I am a Ph.D. candidate in the Department of Geography and Environment at the University of North Carolina at Chapel Hill. My studies and research focus on everyday geographies at the intersection of care work, aging in cities, and spatialized structural inequities.

My dissertation research brings together several of my community-based collaborations on aging in cities:

(1) Supporting housing stability for the expanding population of older adults choosing to age in their communities, drawing on my work as the coordinator of Orange County’s Home Preservation Coalition (OCHPC) 

(2) Examining intergenerational caregiving relationships between grandchildren and grandparents informed by my work with Dr.
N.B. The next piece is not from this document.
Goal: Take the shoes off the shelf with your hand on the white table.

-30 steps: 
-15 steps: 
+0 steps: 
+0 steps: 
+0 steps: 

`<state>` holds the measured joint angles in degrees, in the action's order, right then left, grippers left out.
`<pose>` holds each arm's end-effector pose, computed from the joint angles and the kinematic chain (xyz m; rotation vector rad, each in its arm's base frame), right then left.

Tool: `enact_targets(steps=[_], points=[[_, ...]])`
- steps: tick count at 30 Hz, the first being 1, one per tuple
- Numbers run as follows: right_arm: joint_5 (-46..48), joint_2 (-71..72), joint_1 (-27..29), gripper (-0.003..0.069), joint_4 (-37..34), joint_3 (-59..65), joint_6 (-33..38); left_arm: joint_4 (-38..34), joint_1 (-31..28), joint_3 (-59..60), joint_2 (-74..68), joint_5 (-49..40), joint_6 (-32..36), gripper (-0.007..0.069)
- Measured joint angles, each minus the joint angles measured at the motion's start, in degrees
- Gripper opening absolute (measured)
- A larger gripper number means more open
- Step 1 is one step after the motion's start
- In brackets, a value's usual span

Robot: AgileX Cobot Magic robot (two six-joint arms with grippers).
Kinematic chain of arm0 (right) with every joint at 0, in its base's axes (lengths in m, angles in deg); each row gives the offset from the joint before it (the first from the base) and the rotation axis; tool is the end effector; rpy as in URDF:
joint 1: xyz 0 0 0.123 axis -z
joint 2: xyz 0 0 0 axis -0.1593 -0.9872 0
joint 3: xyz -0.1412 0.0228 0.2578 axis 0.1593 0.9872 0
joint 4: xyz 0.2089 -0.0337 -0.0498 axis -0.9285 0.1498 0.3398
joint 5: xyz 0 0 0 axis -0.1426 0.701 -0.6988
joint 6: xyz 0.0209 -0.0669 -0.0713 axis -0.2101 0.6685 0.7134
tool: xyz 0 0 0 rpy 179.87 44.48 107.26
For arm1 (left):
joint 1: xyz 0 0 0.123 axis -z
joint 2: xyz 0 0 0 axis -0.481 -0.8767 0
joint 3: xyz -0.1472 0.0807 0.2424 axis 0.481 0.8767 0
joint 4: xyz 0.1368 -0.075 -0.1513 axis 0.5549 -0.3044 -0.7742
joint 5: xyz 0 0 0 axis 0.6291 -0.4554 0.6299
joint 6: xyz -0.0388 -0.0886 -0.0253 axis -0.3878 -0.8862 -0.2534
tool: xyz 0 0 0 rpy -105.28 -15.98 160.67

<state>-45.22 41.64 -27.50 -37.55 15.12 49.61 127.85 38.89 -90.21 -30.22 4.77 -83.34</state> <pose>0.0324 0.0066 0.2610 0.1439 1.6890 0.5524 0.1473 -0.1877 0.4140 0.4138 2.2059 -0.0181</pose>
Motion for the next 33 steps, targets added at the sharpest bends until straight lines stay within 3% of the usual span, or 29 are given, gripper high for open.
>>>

Betsy Olson on the project Youth Family Caregivers and the Geography of Childhood

(3) Analyzing spatial mismatches between older adults and community-based services, particularly in older industrial cities like Baltimore, my hometown.

Before beginning my Ph.D. I was a research associate at Urban Institute in the Metropolitan Housing and Communities Policy Center, where I led multi-method and community-engaged research focused on social and economic inequality in US cities. Prior to Urban Institute, I worked as a community development planner for the City of Evanston, Illinois, and as a union organizer with low-wage healthcare workers in Chicago and East St. Louis, Illinois. I received my master’s degree in urban planning and policy from the University of Illinois at Chicago in 2016.